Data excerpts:
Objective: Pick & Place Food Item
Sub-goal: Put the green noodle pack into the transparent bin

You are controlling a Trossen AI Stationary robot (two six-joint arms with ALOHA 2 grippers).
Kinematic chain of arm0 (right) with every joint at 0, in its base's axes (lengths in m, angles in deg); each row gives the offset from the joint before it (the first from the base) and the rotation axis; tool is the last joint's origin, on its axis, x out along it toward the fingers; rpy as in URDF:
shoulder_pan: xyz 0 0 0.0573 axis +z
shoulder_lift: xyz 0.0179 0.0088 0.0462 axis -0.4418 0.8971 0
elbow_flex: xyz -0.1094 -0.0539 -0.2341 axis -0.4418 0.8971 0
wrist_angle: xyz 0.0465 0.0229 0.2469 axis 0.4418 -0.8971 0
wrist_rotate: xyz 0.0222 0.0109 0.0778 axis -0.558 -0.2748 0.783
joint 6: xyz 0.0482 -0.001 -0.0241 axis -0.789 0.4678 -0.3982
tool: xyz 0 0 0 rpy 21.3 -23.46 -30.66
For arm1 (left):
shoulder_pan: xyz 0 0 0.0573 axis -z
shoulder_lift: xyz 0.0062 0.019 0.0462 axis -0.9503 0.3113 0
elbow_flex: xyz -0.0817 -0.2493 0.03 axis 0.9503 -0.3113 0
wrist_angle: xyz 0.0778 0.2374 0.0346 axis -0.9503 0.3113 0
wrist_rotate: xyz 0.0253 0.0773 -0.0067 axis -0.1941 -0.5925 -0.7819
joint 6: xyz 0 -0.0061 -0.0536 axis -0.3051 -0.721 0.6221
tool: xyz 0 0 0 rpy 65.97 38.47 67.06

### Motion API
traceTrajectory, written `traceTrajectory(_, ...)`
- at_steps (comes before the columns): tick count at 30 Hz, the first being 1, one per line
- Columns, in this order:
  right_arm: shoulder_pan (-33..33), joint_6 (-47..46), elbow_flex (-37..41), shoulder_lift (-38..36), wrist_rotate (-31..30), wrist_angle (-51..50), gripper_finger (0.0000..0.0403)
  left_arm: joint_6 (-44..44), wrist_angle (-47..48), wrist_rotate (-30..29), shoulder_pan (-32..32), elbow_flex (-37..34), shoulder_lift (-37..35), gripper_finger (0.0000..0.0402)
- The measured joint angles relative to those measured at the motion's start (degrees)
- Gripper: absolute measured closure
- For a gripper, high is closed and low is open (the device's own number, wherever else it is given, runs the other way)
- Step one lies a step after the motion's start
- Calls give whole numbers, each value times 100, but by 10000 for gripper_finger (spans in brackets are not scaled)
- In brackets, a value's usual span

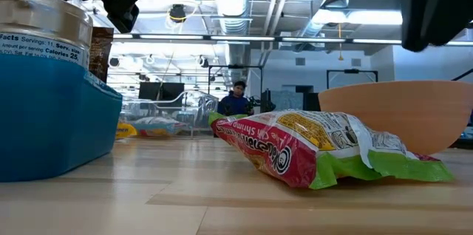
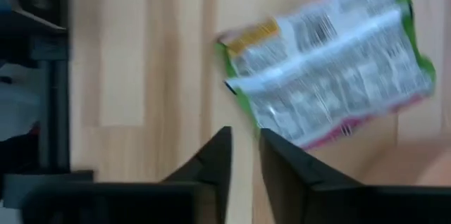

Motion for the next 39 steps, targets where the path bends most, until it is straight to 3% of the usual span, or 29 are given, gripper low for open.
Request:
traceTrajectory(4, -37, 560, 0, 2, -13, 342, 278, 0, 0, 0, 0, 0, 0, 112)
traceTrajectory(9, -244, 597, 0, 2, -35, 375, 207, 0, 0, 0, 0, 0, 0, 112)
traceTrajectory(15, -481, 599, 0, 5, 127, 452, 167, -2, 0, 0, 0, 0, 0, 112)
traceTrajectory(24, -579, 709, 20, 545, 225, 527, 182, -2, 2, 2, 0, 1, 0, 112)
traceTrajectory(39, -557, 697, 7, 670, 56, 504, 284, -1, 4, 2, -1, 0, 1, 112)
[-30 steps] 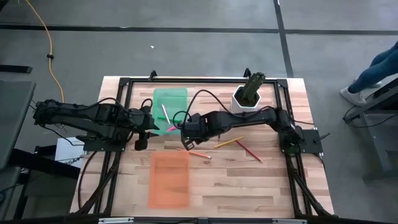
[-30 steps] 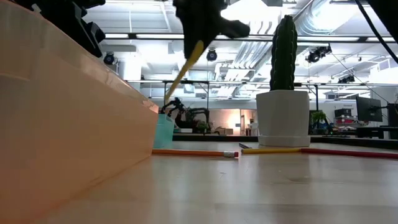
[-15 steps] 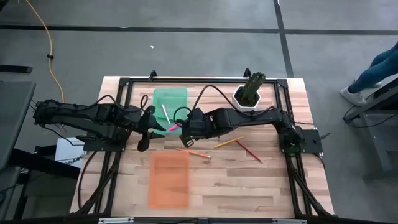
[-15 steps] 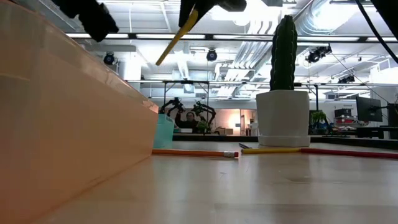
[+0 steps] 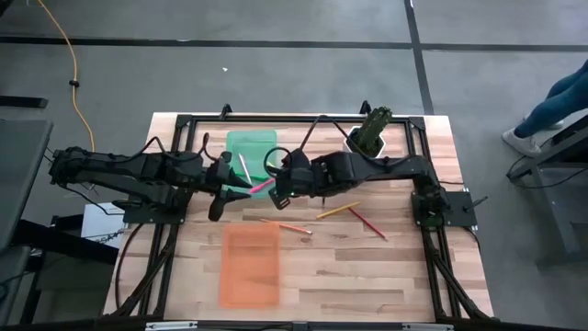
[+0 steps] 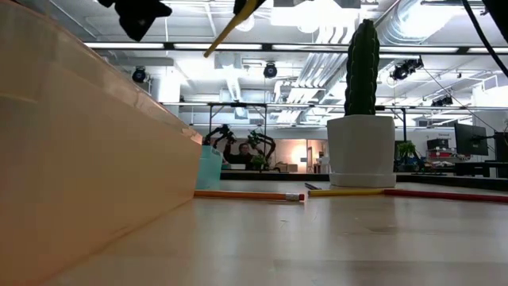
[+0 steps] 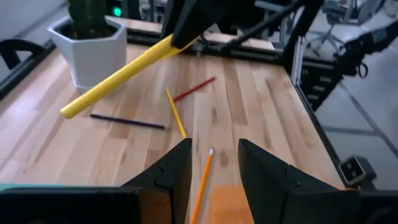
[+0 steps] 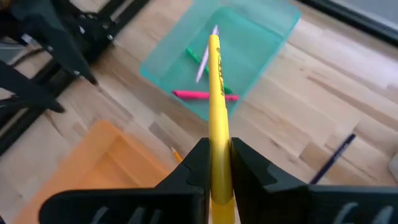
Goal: Sort pens & pencils
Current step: Put the yellow pen into the green bin
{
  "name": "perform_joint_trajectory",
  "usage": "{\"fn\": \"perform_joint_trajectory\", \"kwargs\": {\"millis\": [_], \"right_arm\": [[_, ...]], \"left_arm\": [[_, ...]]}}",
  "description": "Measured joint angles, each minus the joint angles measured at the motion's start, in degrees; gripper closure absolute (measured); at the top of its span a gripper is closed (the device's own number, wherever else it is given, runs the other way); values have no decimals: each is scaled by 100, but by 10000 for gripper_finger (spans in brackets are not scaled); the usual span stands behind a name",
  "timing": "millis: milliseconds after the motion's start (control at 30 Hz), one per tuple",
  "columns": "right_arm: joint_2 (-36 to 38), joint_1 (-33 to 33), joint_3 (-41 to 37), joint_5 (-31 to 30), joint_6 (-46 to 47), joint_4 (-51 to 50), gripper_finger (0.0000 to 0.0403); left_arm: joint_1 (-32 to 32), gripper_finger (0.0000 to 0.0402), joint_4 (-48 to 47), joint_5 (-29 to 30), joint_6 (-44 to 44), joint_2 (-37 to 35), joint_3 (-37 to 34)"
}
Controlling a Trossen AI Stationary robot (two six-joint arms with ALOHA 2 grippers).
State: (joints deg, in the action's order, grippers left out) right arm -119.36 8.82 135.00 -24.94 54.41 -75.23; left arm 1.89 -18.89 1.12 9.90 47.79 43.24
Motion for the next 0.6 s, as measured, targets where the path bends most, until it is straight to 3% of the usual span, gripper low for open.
{"fn": "perform_joint_trajectory", "kwargs": {"millis": [300,600], "right_arm": [[323,-136,-2,-247,-667,671,377],[616,-289,-4,-305,-1274,1223,377]], "left_arm": [[421,283,456,77,260,0,-2],[1375,283,1484,-847,511,-2,-2]]}}
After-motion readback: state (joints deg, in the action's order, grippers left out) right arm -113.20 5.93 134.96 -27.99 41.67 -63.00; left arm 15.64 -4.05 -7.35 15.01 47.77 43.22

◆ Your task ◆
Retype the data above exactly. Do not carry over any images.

◆ Solution ◆
Objective: Pick & Place Food Item
Sub-goal: Put the green noodle pack into the transparent bin

You are controlling a Trossen AI Stationary robot (two six-joint arms with ALOHA 2 grippers).
Kinematic chain of arm0 (right) with every joint at 0, in its base's axes (lengths in m, angles in deg); each row gives the offset from the joint before it (the first from the base) and the rotation axis; tool is the last joint's origin, on its axis, x out along it toward the fingers; rpy as in URDF:
shoulder_pan: xyz 0 0 0.0573 axis +z
shoulder_lift: xyz 0.0179 0.0088 0.0462 axis -0.4418 0.8971 0
elbow_flex: xyz -0.1094 -0.0539 -0.2341 axis -0.4418 0.8971 0
wrist_angle: xyz 0.0465 0.0229 0.2469 axis 0.4418 -0.8971 0
wrist_rotate: xyz 0.0222 0.0109 0.0778 axis -0.558 -0.2748 0.783
joint 6: xyz 0.0482 -0.001 -0.0241 axis -0.789 0.4678 -0.3982
tool: xyz 0 0 0 rpy 21.3 -23.46 -30.66
For arm1 (left):
shoulder_pan: xyz 0 0 0.0573 axis -z
shoulder_lift: xyz 0.0062 0.019 0.0462 axis -0.9503 0.3113 0
elbow_flex: xyz -0.0817 -0.2493 0.03 axis 0.9503 -0.3113 0
wrist_angle: xyz 0.0778 0.2374 0.0346 axis -0.9503 0.3113 0
wrist_rotate: xyz 0.0253 0.0773 -0.0067 axis -0.1941 -0.5925 -0.7819
joint 6: xyz 0 -0.0061 -0.0536 axis -0.3051 -0.721 0.6221
tool: xyz 0 0 0 rpy 65.97 38.47 67.06

### Motion API
traceTrajectory, written `traceTrajectory(_, ...)`
- at_steps (comes before the columns): tick count at 30 Hz, the first being 1, one per line
- Columns, in this order:
  right_arm: shoulder_pan (-33..33), joint_6 (-47..46), elbow_flex (-37..41), shoulder_lift (-38..36), wrist_rotate (-31..30), wrist_angle (-51..50), gripper_finger (0.0000..0.0403)
  left_arm: joint_6 (-44..44), wrist_angle (-47..48), wrist_rotate (-30..29), shoulder_pan (-32..32), elbow_flex (-37..34), shoulder_lift (-37..35), gripper_finger (0.0000..0.0402)
- The measured joint angles relative to those measured at the motion's start (degrees)
- Gripper: absolute measured closure
- For a gripper, high is closed and low is open (the device's own number, wherever else it is given, runs the other way)
- Step one lies a step after the motion's start
- Calls give whole numbers, each value times 100, but by 10000 for gripper_finger (spans in brackets are not scaled)
- In brackets, a value's usual span


Motion for the next 39 steps, targets where the path bends most, until it is straight to 3% of the usual span, or 29 are given, gripper low for open.
Request:
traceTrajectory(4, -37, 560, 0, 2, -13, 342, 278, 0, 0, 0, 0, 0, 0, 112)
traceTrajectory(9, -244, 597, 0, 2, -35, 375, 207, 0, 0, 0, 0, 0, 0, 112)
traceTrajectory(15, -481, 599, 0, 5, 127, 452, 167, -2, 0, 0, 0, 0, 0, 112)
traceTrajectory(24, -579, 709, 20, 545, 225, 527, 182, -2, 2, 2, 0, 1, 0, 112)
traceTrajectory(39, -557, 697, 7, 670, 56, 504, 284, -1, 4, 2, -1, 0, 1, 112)
[-30 steps] 
[-30 steps] 
[-15 steps] 
[-15 steps] 
[+0 steps] 
[+0 steps] 
[+0 steps] 
[+0 steps] 
Goal: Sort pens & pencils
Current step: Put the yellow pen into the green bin
{
  "name": "perform_joint_trajectory",
  "usage": "{\"fn\": \"perform_joint_trajectory\", \"kwargs\": {\"millis\": [_], \"right_arm\": [[_, ...]], \"left_arm\": [[_, ...]]}}",
  "description": "Measured joint angles, each minus the joint angles measured at the motion's start, in degrees; gripper closure absolute (measured); at the top of its span a gripper is closed (the device's own number, wherever else it is given, runs the other way); values have no decimals: each is scaled by 100, but by 10000 for gripper_finger (spans in brackets are not scaled); the usual span stands behind a name",
  "timing": "millis: milliseconds after the motion's start (control at 30 Hz), one per tuple",
  "columns": "right_arm: joint_2 (-36 to 38), joint_1 (-33 to 33), joint_3 (-41 to 37), joint_5 (-31 to 30), joint_6 (-46 to 47), joint_4 (-51 to 50), gripper_finger (0.0000 to 0.0403); left_arm: joint_1 (-32 to 32), gripper_finger (0.0000 to 0.0402), joint_4 (-48 to 47), joint_5 (-29 to 30), joint_6 (-44 to 44), joint_2 (-37 to 35), joint_3 (-37 to 34)"
}
Controlling a Trossen AI Stationary robot (two six-joint arms with ALOHA 2 grippers).
State: (joints deg, in the action's order, grippers left out) right arm -119.36 8.82 135.00 -24.94 54.41 -75.23; left arm 1.89 -18.89 1.12 9.90 47.79 43.24
Motion for the next 0.6 s, as measured, targets where the path bends most, until it is straight to 3% of the usual span, gripper low for open.
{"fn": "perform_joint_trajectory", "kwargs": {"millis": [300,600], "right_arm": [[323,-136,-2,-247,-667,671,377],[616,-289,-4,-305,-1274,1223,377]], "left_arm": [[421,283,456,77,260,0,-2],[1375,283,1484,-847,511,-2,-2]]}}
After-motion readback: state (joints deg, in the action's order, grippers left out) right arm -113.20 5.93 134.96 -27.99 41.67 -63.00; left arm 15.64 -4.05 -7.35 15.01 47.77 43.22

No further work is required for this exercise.